There are a number of companies offering guided walking tours of parts of Rome.  We went on two of these when we were there in July (Roman Forum and the Vatican Museum), and I would highly recommend them. On a previous trip to Rome, I had visited the Roman Forum with only my guidebook for company, and didn't get all that much out of it, but the guided tour really brought the whole thing to life.  The company was called "Eden" - we literally bumped into one of their guides touting for business on the way into the Forum.  She was Australian, living in Rome and studying history, and really seemed to know her stuff.  Best of all, that tour was free (although we all gave her hefty tips afterwards), as she was doing it to highlight the company's other tours.  And it worked - we did the Vatican tour with them later that week, which was equally fascinating (and led by an English Classics student)  Unfortunately, I have lost their flyer, but try pitching up at the Roman Forum (Colisseum side) and asking around.  Enjoy - it is one of the most wonderful cities I have been to!


----------



## rainyday (22 Jan 2003)

*Re: Rome - Things to do ?*



> touting for business on the way into the Forum




Wasn't there [broken link removed] about that? :rollin


----------



## Observer (23 Jan 2003)

*Re: Rome - Things to do ?*

The place is a kip - full of ruins.  Mind you, that Colosseum thing should be OK when they finish it.

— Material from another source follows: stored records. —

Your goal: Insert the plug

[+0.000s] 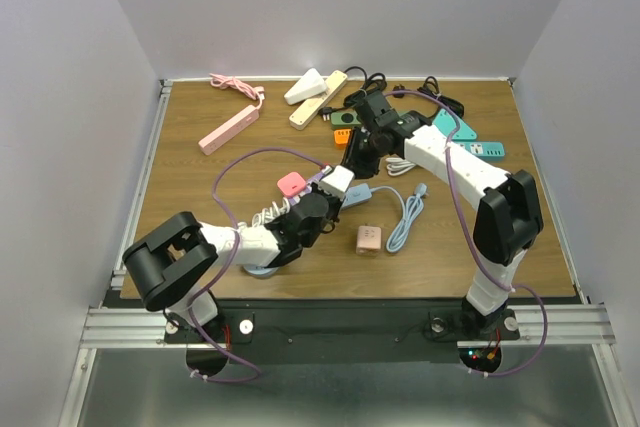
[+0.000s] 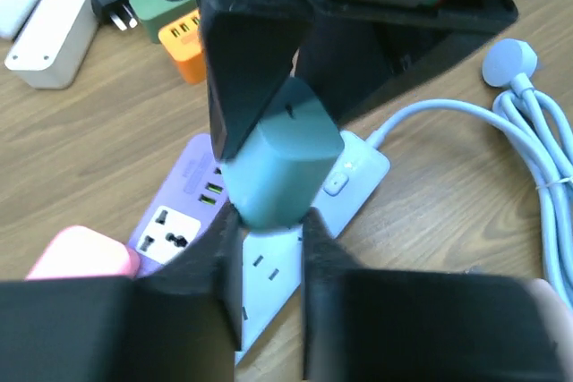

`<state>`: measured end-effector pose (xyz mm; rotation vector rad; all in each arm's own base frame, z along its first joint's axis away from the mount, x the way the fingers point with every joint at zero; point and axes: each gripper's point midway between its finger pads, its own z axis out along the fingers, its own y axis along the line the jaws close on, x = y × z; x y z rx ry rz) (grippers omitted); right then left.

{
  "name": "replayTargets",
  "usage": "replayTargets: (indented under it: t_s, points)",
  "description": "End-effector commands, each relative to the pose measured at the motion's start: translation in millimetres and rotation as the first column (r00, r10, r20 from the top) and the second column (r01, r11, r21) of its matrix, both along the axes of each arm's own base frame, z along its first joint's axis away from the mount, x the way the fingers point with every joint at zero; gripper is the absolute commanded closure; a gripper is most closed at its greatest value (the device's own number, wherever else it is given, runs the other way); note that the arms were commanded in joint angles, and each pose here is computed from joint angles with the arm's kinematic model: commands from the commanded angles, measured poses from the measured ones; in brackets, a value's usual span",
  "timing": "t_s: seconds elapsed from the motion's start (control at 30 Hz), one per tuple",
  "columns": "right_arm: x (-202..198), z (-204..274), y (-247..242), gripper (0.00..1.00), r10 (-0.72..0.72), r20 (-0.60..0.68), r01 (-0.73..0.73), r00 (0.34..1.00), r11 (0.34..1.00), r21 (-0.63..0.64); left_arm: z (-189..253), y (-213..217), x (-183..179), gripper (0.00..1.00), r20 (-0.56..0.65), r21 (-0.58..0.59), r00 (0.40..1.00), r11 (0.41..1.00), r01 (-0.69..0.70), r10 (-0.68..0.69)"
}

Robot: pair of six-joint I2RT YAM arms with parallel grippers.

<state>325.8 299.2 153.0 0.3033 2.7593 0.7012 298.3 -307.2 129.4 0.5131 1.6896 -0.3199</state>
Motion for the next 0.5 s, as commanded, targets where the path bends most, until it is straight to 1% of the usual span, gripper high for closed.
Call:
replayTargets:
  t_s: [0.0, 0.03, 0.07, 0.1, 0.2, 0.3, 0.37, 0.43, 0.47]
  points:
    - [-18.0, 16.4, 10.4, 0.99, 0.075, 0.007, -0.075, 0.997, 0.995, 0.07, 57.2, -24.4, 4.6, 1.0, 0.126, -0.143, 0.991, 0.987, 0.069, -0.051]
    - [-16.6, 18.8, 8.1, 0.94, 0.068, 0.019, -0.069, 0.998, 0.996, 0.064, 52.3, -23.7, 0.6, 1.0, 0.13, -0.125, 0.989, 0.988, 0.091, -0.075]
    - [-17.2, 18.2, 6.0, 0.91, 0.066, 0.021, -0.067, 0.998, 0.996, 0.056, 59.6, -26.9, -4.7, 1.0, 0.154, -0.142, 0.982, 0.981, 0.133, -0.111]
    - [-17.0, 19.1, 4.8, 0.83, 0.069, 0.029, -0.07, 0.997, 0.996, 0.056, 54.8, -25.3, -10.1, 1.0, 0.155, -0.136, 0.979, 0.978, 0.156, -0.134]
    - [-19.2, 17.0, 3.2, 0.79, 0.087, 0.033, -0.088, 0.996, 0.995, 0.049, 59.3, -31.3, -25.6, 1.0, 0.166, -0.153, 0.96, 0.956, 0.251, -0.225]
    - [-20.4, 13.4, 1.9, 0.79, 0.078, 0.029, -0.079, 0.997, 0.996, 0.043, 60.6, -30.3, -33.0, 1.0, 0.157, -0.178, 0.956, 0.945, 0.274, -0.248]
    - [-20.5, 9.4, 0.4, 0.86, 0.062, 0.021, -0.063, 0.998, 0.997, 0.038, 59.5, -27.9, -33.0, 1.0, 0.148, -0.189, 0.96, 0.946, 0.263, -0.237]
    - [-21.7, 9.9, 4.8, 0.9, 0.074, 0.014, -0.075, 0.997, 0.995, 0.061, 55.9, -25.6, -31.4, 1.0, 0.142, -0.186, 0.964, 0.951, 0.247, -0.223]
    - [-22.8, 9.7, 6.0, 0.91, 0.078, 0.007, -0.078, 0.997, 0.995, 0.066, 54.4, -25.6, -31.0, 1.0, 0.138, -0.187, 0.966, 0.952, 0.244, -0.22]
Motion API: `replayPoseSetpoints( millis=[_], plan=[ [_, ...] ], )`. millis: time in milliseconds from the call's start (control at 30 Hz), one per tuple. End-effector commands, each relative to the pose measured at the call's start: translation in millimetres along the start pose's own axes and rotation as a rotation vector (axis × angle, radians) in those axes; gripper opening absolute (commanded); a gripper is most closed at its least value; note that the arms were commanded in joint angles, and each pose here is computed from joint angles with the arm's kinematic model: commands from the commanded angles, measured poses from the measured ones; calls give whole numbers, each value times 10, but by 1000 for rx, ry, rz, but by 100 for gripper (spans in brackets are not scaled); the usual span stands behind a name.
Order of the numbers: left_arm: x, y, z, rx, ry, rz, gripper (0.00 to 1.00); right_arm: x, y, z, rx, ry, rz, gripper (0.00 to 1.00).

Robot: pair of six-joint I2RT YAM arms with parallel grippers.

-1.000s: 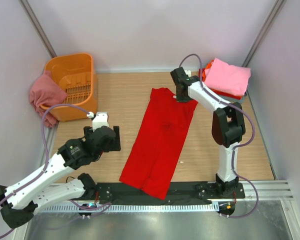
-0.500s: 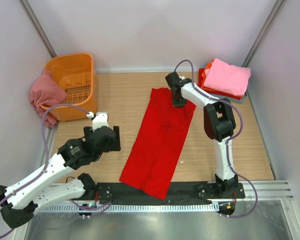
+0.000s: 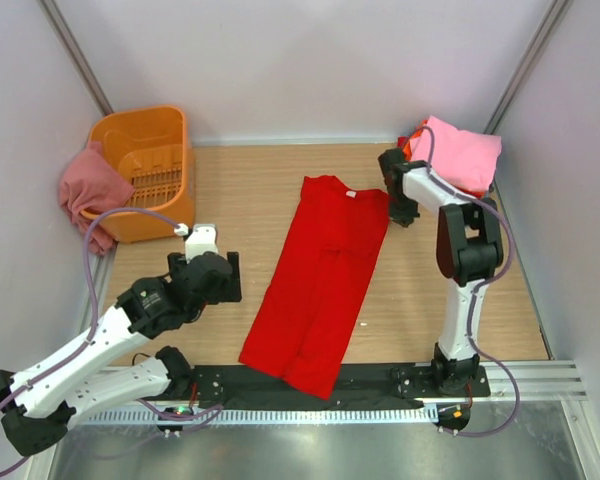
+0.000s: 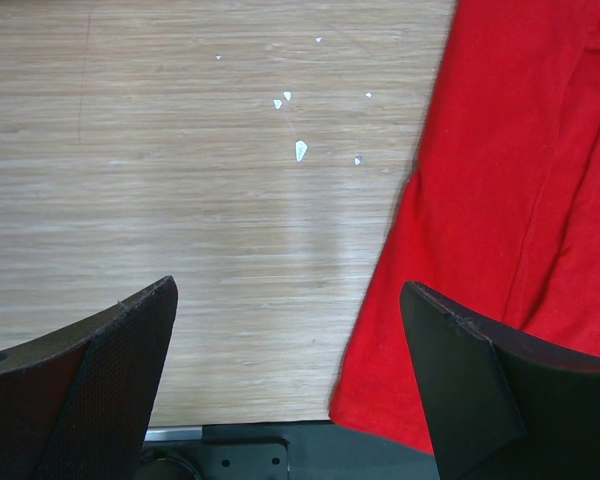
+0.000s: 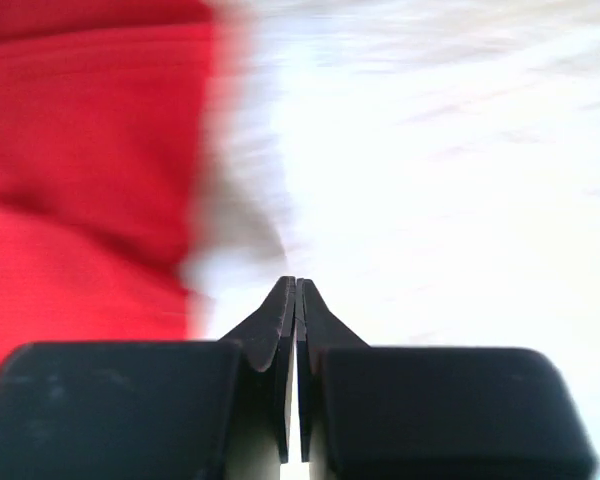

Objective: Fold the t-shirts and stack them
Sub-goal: Fold the tshirt

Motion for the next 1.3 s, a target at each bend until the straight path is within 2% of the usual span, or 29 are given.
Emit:
replayPoseSetpoints(
  millis=[0, 33, 67, 167, 200, 267, 400, 600, 867, 967, 1100, 1133, 1167, 1233, 1267],
  plan=[
    [24, -25, 59, -22, -30, 21, 93, -521, -305, 158, 65, -141, -2, 13],
    [37, -35, 56, -21, -28, 24, 93, -597, -271, 164, 70, -153, 57, 19],
    [54, -50, 52, -18, -22, 30, 93, -654, -259, 168, 76, -165, 91, 37],
    [184, -152, -21, -14, 15, 38, 93, -788, -145, 159, 103, -203, 251, 64],
    [222, -185, -49, -14, 29, 35, 93, -795, -119, 186, 117, -216, 289, 67],
    [348, -279, -133, -9, 67, 36, 93, -771, -18, 166, 125, -192, 372, 70],
    [544, -383, -272, -21, 105, 44, 93, -654, 90, 179, 140, -173, 414, 71],
    [791, -498, -537, -44, 172, 9, 93, -443, 159, 185, 159, -136, 407, 72],
    [1005, -439, -832, -24, 229, 49, 90, -134, 212, 56, 154, -58, 340, 72],
    [1035, -448, -916, -40, 254, 28, 89, -40, 244, 30, 155, -43, 346, 66],
    [1092, -475, -1071, -79, 301, -12, 87, 99, 333, 45, 149, -22, 368, 49],
    [1108, -448, -1144, -79, 326, -6, 86, 128, 357, 62, 147, -22, 377, 37],
    [1118, -439, -1175, -84, 335, -3, 85, 117, 378, 171, 140, -48, 389, 29],
    [1122, -415, -1241, -96, 359, 3, 81, 287, 456, 226, 110, -20, 384, 12],
    [1117, -417, -1251, -101, 363, 1, 81, 251, 444, 410, 98, -38, 384, 10]
  ],
)
Point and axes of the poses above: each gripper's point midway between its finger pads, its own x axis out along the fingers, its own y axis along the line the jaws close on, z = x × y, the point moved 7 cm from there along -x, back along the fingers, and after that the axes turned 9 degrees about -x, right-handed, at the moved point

Seriously, you will be shocked at the prices - I had always thought of Rome as an "expensive" city, but hotels, bars, restaurants, shops are far cheaper than in Ireland.  Three cheers for the Euro and transparency/comparability of prices. 

And they have a cheap, efficient reliable public transport system.  B@*!@#&$.


----------



## beenThere (24 Jan 2003)

*Rome*

Be aware when you go to the Colosseum that the nice gentlemen dressed up as Roman soldiers who 'offer' to let you take their picture, will then charge you an arm and a leg for the pleasure! 
For shopping, if you're into markets, there's a HUGE market at Porta Portese every Sun morn - you'd need to get there early to get through it as it gets quite packed around 11am. Good time to get there is around 8.30ish..(Gasp!!) But be VERY aware of pickpockets and keep your bag close to you.
For a fancy meal I go to a lovely restaurant called Consolini on Via Marmorata, 28 for a special evening that wont break the bank. You'll have a great time, believe me, njoy!


----------



## Marion (10 Apr 2003)

*Re: >>Rome - Hotels*

The following is a snapshot of what posters recommended in various topics regarding hotels in Rome:

*The bestnamesaretaken* recommended: hotelvaladier.it

_I stayed there a couple of years ago... it's good value for money. A small, classy, friendly hotel, with a great restaurant and excellent staff._
*
mac the knife* recommended: www.wotif.com for medium priced to top priced hotels

*bob* recommended: www.venere.com
*joebloggs* recommended: www.venere.com

*Dwalsh* had the following to say:

I_ stayed in HOTEL DES ARTISTES. It is abour five minutes from termini, the main railway and bus station. The metro is only around the corner.The hotel is very clean and well kept and all the rooms are nicely decorated. It cost me 360 Euro for 4 Nights B&B._

*joanmul* stated the following:

I_ stayed in the Villa Rosa a few years ago. It was the most reasonable but needed to be booked months in advance. The Irish College used to take guests at a very competitive price and they also provide a list of where you can stay at a reasonable cost. If you want to know more I can look up the address of the Villa Rosa which is within 15 mins. walk of the Colliseum. They would give you the address of the Irish College but I think you could get that from some presbyteries (Catholic) here._ 
*
Impish2001* recommended that you peruse: 

*Romeo* recommended: www.aerlingushotels.com

*Tall chapy* recommended: [broken link removed] for special deals

Marion :hat


----------



## AmandaC (11 Apr 2003)

*Rome Lazio Region*

This topic is also of interest to me as I am heading there in May also.  After spending a few days in Rome, we intend heading further down the coast.  Has anyone been to Terracina or Sperlonga that could offer any recommendations, or even to Frascati or any of the Castelli Romani.  I am half afraid to book somewhere because the place we booked in France last year was like a ghost town, so a wee bit afraid on this occasion.  Would welcome any recommendations.  Dont want to venture down as far as Sorrento, but anywhere in the Lazio region


----------



## Romana (1 Jun 2003)

*Rome Restaurant*

I was very pleased with Il Giglio on all fronts when I visited earlier this year. It is near Opera House and Diocletian Baths.


----------



## Buckshee (23 Jul 2004)

*Rome*

For the "being Merry" part of you question,  you should head out to the Testaccio area ( about 12 minutes from Spanish steps on metro ).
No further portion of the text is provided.